### What this task involves:
No image is to be carried over; reproduce the rest of the listing word for word.

### Exercise material:
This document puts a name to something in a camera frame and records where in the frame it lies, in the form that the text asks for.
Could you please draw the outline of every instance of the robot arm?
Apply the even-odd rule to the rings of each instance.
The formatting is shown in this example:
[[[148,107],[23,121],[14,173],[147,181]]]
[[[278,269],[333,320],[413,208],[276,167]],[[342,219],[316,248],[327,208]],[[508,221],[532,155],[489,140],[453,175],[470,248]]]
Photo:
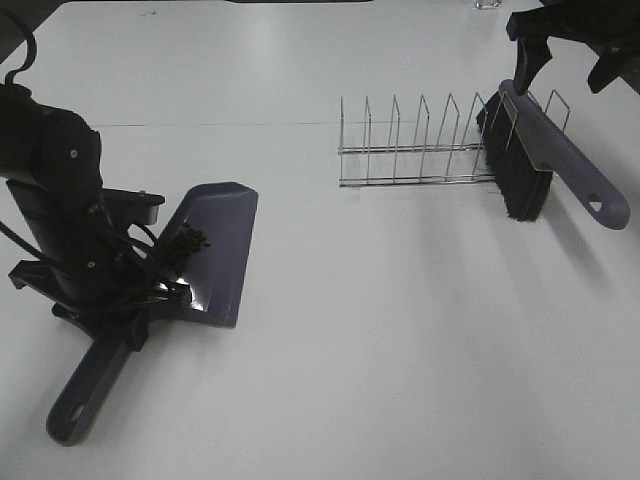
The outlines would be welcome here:
[[[589,86],[598,93],[640,57],[640,2],[637,0],[560,0],[553,5],[512,14],[507,25],[511,40],[518,42],[514,77],[522,95],[551,60],[549,37],[564,38],[604,48],[589,75]]]
[[[136,263],[123,238],[132,223],[153,223],[163,198],[104,190],[100,136],[79,115],[39,105],[18,85],[0,85],[0,109],[0,175],[64,294],[56,300],[81,313],[149,285],[151,262]]]

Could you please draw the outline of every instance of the handle hole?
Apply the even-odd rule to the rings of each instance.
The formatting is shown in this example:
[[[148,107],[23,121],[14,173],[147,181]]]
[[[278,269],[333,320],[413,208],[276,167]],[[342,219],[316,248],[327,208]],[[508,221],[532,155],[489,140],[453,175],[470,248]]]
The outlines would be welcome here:
[[[75,407],[71,411],[71,415],[69,415],[69,421],[71,423],[76,423],[80,418],[80,415],[82,415],[82,410],[84,410],[84,404],[80,404],[77,407]]]
[[[593,208],[596,212],[599,212],[602,209],[602,201],[600,200],[600,197],[598,197],[595,193],[590,194],[587,200],[589,201],[589,205],[591,206],[591,208]]]

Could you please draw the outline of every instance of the hand brush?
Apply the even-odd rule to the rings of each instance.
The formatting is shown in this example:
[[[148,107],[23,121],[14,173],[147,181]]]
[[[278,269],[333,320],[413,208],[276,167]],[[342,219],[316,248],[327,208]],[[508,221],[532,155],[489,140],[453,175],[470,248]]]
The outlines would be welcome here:
[[[624,196],[528,95],[516,95],[513,81],[500,84],[476,120],[509,217],[536,220],[556,172],[602,225],[615,230],[627,225]]]

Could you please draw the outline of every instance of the black cable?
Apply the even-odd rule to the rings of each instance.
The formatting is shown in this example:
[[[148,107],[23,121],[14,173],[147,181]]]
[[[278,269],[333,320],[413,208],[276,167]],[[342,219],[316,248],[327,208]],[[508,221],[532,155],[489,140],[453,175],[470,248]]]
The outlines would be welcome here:
[[[110,227],[106,227],[106,226],[100,226],[98,228],[98,230],[102,231],[103,233],[107,233],[109,235],[111,235],[112,237],[117,238],[118,240],[123,241],[124,243],[127,243],[128,245],[137,248],[138,250],[143,251],[144,253],[147,254],[147,256],[149,258],[151,258],[152,260],[154,260],[157,263],[157,259],[155,258],[155,252],[153,251],[153,247],[151,245],[147,245],[146,243],[137,240],[135,238],[131,238],[129,235],[126,234],[122,234],[120,232],[118,232],[117,230],[115,230],[114,228],[110,228]]]
[[[24,240],[16,232],[11,230],[2,221],[0,221],[0,233],[3,233],[9,240],[11,240],[13,243],[18,245],[20,248],[22,248],[26,252],[28,252],[31,255],[33,255],[34,257],[36,257],[41,262],[46,263],[47,265],[49,265],[50,267],[55,268],[56,270],[60,270],[61,272],[67,273],[67,269],[61,263],[58,263],[53,258],[47,257],[44,253],[42,253],[40,250],[35,248],[29,242]]]
[[[15,78],[16,74],[28,70],[31,65],[33,65],[33,62],[35,62],[36,55],[38,54],[38,44],[36,43],[36,38],[33,36],[31,29],[15,13],[7,8],[0,8],[0,14],[4,15],[11,22],[13,22],[13,24],[18,27],[22,35],[24,35],[25,40],[27,41],[27,56],[24,59],[24,63],[20,68],[11,70],[4,77],[5,85],[13,85],[13,79]]]
[[[154,246],[158,243],[158,237],[156,237],[153,234],[153,232],[151,230],[149,230],[149,228],[146,225],[143,225],[142,223],[139,223],[139,222],[133,222],[133,225],[135,225],[140,230],[142,230],[147,235],[147,237],[149,237],[149,239],[151,239],[151,241],[153,242]]]

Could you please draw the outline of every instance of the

### Result:
This document puts a name to something in a camera frame and records where in the frame it lies, in the form that the text asks for.
Could you please draw the outline of every instance of the robot arm?
Apply the even-odd rule to the rings of each instance.
The formatting is shown in this example:
[[[148,107],[23,121],[14,173],[147,181]]]
[[[278,269],[333,320],[413,208],[276,167]],[[342,219],[316,248],[327,208]],[[508,221],[532,155],[489,140],[453,175],[470,248]]]
Photo:
The outlines would be welcome here:
[[[589,86],[598,93],[640,57],[640,2],[637,0],[560,0],[553,5],[512,14],[507,25],[511,40],[518,42],[514,77],[522,95],[551,60],[549,37],[564,38],[604,48],[589,75]]]
[[[136,263],[123,238],[132,223],[153,223],[163,198],[104,190],[100,136],[79,115],[39,105],[18,85],[0,85],[0,109],[0,175],[64,294],[56,300],[81,313],[149,285],[151,262]]]

Could you please draw the outline of every instance of the handle hole?
Apply the even-odd rule to the rings of each instance.
The formatting is shown in this example:
[[[148,107],[23,121],[14,173],[147,181]]]
[[[278,269],[333,320],[413,208],[276,167]],[[342,219],[316,248],[327,208]],[[508,221],[532,155],[489,140],[453,175],[470,248]]]
The outlines would be welcome here:
[[[75,407],[71,411],[71,415],[69,415],[69,421],[71,423],[76,423],[80,418],[80,415],[82,415],[82,410],[84,410],[84,404],[80,404],[77,407]]]
[[[593,208],[596,212],[599,212],[602,209],[602,201],[600,200],[600,197],[598,197],[595,193],[590,194],[587,200],[589,201],[589,205],[591,206],[591,208]]]

Could you please draw the outline of every instance of the hand brush?
Apply the even-odd rule to the rings of each instance.
The formatting is shown in this example:
[[[148,107],[23,121],[14,173],[147,181]]]
[[[278,269],[333,320],[413,208],[276,167]],[[342,219],[316,248],[327,208]],[[508,221],[532,155],[489,140],[453,175],[470,248]]]
The outlines would be welcome here:
[[[624,196],[528,95],[516,95],[513,81],[500,84],[476,120],[509,217],[536,220],[556,172],[602,225],[615,230],[627,225]]]

Could you please draw the outline of every instance of the black cable?
Apply the even-odd rule to the rings of each instance.
The formatting is shown in this example:
[[[148,107],[23,121],[14,173],[147,181]]]
[[[278,269],[333,320],[413,208],[276,167]],[[342,219],[316,248],[327,208]],[[508,221],[532,155],[489,140],[453,175],[470,248]]]
The outlines would be welcome here:
[[[110,227],[106,227],[106,226],[100,226],[98,228],[98,230],[102,231],[103,233],[107,233],[109,235],[111,235],[112,237],[117,238],[118,240],[123,241],[124,243],[127,243],[128,245],[137,248],[138,250],[143,251],[144,253],[147,254],[147,256],[149,258],[151,258],[152,260],[154,260],[157,263],[157,259],[155,258],[155,252],[153,251],[153,247],[151,245],[147,245],[146,243],[137,240],[135,238],[131,238],[129,235],[126,234],[122,234],[120,232],[118,232],[117,230],[115,230],[114,228],[110,228]]]
[[[24,240],[16,232],[11,230],[2,221],[0,221],[0,233],[3,233],[9,240],[11,240],[13,243],[18,245],[20,248],[22,248],[26,252],[28,252],[31,255],[33,255],[34,257],[36,257],[41,262],[46,263],[47,265],[49,265],[50,267],[55,268],[56,270],[60,270],[61,272],[67,273],[67,269],[61,263],[58,263],[53,258],[47,257],[44,253],[42,253],[40,250],[35,248],[29,242]]]
[[[15,78],[16,74],[28,70],[31,65],[33,65],[33,62],[35,62],[36,55],[38,54],[38,44],[36,43],[36,38],[33,36],[31,29],[15,13],[7,8],[0,8],[0,14],[4,15],[11,22],[13,22],[13,24],[18,27],[22,35],[24,35],[25,40],[27,41],[27,56],[24,59],[24,63],[20,68],[11,70],[4,77],[5,85],[13,85],[13,79]]]
[[[154,246],[158,243],[158,237],[156,237],[153,234],[153,232],[151,230],[149,230],[149,228],[146,225],[143,225],[142,223],[139,223],[139,222],[133,222],[133,225],[135,225],[140,230],[142,230],[147,235],[147,237],[149,237],[149,239],[151,239],[151,241],[153,242]]]

Could you please draw the outline of every instance of the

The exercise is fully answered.